WORK TO BE COMPLETED =
The answer should be an exact repeat of the stretch of material below from the line containing "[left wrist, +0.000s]" through the line containing "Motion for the".
====
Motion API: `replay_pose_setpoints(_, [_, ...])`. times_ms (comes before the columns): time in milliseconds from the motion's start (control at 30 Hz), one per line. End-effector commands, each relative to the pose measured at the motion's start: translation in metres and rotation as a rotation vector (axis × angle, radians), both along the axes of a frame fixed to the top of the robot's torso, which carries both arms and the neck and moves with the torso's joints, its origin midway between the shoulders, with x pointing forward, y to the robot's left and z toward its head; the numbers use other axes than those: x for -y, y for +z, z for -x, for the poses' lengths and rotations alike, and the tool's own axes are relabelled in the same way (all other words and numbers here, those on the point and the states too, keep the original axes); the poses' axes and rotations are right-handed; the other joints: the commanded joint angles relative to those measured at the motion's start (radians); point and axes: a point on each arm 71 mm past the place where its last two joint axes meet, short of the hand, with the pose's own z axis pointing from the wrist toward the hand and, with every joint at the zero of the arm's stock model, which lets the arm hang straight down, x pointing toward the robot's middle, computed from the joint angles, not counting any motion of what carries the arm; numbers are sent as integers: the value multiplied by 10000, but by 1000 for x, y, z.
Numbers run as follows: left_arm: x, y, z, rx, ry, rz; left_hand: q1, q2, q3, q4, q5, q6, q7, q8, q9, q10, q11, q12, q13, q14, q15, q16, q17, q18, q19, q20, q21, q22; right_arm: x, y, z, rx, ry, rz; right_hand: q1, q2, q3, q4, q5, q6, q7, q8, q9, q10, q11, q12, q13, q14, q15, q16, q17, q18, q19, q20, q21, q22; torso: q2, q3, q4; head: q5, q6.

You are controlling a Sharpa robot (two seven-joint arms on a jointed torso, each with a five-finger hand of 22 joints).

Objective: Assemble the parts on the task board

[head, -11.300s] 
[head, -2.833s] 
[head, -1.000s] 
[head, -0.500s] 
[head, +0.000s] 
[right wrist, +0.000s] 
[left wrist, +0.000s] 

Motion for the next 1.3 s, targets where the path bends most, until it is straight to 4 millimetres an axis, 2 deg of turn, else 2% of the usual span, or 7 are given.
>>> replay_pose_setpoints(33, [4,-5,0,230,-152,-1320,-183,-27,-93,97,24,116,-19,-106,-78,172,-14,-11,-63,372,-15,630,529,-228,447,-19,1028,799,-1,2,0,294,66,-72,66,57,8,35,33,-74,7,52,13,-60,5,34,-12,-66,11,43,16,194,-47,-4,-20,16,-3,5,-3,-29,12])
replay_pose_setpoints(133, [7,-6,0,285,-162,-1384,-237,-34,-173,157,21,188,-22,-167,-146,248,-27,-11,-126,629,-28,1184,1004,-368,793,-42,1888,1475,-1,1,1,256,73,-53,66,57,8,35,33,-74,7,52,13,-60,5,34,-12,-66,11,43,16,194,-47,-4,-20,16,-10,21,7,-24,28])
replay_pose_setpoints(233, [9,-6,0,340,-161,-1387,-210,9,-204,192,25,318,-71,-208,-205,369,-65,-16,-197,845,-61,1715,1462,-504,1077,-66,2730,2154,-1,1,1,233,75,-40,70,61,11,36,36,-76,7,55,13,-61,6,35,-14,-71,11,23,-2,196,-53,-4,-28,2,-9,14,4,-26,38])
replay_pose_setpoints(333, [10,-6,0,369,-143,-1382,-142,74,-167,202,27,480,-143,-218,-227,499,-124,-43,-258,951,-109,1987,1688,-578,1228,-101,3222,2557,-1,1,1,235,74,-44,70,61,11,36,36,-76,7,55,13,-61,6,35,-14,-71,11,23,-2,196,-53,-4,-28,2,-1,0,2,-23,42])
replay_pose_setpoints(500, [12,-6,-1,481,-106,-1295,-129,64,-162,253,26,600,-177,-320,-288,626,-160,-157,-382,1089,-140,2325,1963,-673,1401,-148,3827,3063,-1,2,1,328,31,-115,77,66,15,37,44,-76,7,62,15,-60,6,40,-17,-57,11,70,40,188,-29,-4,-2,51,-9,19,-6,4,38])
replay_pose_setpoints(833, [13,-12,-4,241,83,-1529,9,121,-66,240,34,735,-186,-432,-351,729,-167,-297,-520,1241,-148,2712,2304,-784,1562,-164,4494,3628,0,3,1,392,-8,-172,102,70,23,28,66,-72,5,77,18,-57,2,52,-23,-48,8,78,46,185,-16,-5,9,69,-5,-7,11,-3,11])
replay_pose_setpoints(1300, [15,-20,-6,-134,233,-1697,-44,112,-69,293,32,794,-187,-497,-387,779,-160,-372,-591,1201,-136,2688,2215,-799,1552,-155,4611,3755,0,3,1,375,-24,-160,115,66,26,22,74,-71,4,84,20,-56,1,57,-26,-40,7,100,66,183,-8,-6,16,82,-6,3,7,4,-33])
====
ANSWER TO THIS EXERCISE =
[left wrist, +0.000s] 

Motion for the next 1.3 s, targets where the path bends most, until it is straight to 4 millimetres an axis, 2 deg of turn, else 2% of the usual span, or 7 are given.

The exercise requires nothing else.